A side point for Hadoop experts: a comparator is used for sorting in the shuffle. If a comparator always returns -1 for unequal objects, then sorting will take longer than it should because there will be a certain amount of items that are compared more than once.

Is this true?

On 06/05/2013 04:10 PM, Max Lebedev wrote:

I’ve taken your advice and made a wrapper class which implements WritableComparable. Thank you very much for your help. I believe everything is working fine on that front. I used google’s gson for the comparison.

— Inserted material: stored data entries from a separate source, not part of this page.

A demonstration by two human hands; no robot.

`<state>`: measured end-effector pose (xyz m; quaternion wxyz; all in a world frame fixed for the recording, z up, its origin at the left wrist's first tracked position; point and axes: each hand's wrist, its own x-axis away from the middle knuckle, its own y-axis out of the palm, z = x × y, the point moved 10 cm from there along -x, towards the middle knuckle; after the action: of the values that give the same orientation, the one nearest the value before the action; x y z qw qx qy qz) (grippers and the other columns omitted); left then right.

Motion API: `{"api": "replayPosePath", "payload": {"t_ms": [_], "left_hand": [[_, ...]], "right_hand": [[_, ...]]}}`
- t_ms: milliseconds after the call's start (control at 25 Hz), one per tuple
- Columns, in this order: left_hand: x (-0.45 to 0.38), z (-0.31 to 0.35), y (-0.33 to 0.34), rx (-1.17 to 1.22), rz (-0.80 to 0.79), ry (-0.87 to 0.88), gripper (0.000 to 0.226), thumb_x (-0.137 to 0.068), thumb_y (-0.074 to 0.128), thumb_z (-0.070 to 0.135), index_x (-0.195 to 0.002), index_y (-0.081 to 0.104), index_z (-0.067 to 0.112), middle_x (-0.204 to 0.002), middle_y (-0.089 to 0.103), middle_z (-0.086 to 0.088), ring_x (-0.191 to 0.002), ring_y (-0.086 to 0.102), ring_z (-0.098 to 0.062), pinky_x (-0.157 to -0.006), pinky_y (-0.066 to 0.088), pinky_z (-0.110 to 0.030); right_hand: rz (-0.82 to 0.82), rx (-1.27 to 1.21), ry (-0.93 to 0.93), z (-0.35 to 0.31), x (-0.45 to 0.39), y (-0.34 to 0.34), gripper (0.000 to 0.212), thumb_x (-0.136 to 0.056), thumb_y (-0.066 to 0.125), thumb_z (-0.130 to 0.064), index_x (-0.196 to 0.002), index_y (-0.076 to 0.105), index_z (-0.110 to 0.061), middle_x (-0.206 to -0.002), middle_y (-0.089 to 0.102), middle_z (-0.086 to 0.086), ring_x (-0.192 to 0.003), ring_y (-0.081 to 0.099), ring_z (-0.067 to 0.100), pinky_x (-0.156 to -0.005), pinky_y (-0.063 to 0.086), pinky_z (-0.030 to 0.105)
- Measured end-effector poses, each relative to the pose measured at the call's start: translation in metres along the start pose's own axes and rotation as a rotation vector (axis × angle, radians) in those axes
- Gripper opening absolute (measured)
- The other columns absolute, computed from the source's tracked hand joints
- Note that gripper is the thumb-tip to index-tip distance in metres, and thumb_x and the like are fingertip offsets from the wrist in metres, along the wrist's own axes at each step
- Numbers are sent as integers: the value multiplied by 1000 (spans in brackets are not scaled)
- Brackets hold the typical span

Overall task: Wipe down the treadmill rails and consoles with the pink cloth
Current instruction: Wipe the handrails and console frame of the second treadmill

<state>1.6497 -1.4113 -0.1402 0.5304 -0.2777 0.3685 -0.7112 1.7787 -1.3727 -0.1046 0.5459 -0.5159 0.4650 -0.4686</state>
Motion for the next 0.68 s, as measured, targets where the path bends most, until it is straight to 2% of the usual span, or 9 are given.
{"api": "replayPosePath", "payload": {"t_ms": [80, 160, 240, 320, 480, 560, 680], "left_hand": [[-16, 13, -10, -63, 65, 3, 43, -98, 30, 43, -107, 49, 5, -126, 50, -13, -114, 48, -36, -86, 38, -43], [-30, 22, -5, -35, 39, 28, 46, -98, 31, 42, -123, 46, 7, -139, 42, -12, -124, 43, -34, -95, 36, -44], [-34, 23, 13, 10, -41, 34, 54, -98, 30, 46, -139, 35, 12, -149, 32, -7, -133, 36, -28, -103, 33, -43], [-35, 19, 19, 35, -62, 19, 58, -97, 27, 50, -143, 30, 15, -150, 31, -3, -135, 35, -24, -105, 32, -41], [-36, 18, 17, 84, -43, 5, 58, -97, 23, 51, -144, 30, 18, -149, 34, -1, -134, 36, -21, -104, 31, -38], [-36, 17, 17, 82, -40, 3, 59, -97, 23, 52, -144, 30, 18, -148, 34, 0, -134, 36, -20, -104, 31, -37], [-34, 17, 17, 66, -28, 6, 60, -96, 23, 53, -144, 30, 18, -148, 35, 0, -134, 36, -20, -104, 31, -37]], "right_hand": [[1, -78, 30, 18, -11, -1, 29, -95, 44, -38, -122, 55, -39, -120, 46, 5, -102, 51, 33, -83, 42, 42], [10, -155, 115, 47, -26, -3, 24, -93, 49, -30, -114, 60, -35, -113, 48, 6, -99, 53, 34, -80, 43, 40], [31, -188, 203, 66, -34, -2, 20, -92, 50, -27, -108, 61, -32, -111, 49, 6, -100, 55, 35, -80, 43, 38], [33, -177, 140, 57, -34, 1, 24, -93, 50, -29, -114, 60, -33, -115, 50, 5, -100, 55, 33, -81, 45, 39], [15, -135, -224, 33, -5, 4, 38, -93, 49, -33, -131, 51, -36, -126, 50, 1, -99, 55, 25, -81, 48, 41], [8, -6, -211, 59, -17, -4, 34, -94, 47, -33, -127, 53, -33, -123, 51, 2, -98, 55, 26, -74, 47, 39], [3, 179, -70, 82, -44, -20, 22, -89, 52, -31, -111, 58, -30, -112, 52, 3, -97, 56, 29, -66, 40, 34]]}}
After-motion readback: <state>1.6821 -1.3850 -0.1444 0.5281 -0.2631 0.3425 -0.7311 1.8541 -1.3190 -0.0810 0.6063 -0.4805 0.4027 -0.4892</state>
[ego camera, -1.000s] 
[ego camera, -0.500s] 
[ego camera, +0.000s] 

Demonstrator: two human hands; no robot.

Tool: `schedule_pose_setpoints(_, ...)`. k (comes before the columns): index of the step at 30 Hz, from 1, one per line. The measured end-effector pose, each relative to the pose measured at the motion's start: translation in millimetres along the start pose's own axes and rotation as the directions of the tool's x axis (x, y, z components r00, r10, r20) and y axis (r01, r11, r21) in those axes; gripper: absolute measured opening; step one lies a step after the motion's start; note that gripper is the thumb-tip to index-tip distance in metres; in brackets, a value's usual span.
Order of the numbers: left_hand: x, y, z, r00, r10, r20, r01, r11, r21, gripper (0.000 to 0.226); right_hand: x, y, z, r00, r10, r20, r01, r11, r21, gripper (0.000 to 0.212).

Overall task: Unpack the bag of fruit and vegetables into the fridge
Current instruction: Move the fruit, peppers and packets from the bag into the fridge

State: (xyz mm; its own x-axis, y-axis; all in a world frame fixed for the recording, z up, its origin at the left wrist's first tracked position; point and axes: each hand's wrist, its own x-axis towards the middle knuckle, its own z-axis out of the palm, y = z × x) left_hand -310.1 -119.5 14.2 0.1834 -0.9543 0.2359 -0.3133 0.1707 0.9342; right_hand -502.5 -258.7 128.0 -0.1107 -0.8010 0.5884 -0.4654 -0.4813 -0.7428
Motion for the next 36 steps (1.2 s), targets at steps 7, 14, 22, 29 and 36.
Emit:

public int compareTo(Object o) {

    JsonElement o1 = PARSER.parse(this.json.toString());

    JsonElement o2 = PARSER.parse(o.toString());

    if(o2.equals(o1))

  return 0;

    else

  return -1;

}


The problem I have now is that only consecutive duplicates are detected. Given 6 lines:

{"ts":1368758947.291035,"isSecure":true,"version":2,"source":"sdk","debug":false}

{"ts":1368758947.291035,"version":2,"source":"sdk","isSecure":true,"debug":false}

{"ts":1368758947.291035,"version":2,"source":"sdk","isSecure":true,"debug":true}

{"ts":1368758947.291035,"isSecure":false,"version":2,"source":"sdk","debug":false}

{"ts":1368758947.291035, "source":"sdk","isSecure":false,"version":2,"debug":false}

{"ts":1368758947.291035,"isSecure":true,"version":2,"source":"sdk","debug":false}


I get back 1, 3, 4, and 6. I should be getting 1, 3 and 4 as 6 is exactly equal to 1. If I switch 5 and 6, the original line 5 is no longer filtered (I get 1,3,4,5,6). I’ve noticed that the compareTo method is called a total of 13 times. I assume that in order for all 6 of the keys to be compared, 15 comparisons need to be made. Am I missing something here? I’ve tested the compareTo manually and line 1 and 6 are interpreted as equal. My map reduce code currently looks like this:


class DupFilter{

    private static final Gson GSON = new Gson();

    private static final JsonParser PARSER = new JsonParser();

public static class Map extends MapReduceBase implements Mapper<LongWritable, Text, JSONWrapper, IntWritable> { public void map(LongWritable key, Text value, OutputCollector<JSONWrapper, IntWritable> output, Reporter reporter) throws IOException{

            JsonElement je = PARSER.parse(value.toString());

            JSONWrapper jow = null;

            jow = new JSONWrapper(value.toString());

            IntWritable one = new IntWritable(1);

            output.collect(jow, one);

    }

    }

public static class Reduce extends MapReduceBase implements Reducer<JSONWrapper, IntWritable, JSONWrapper, IntWritable> {

public void reduce(JSONWrapper jow, Iterator<IntWritable> values, OutputCollector<JSONWrapper, IntWritable> output, Reporter reporter) throws IOException {

            int sum = 0;

            while (values.hasNext())

                sum += values.next().get();

            output.collect(jow, new IntWritable(sum));

      }

    }

    public static void main(String[] args) throws Exception {

        JobConf conf = new JobConf(DupFilter.class);

  conf.setJobName("dupfilter");

  conf.setOutputKeyClass(JSONWrapper.class);

  conf.setOutputValueClass(IntWritable.class);

  conf.setMapperClass(Map.class);

  conf.setReducerClass(Reduce.class);

  conf.setInputFormat(TextInputFormat.class);

  conf.setOutputFormat(TextOutputFormat.class);

  FileInputFormat.setInputPaths(conf, new Path(args[0]));

  FileOutputFormat.setOutputPath(conf, new Path(args[1]));

  JobClient.runJob(conf);

    }

}

Thanks,

Max Lebedev



On Tue, Jun 4, 2013 at 10:58 PM, Rahul Bhattacharjee <[email protected] <mailto:[email protected]>> wrote:

    I agree with Shahab , you have to ensure that the key are writable
    comparable and values are writable in order to be used in MR.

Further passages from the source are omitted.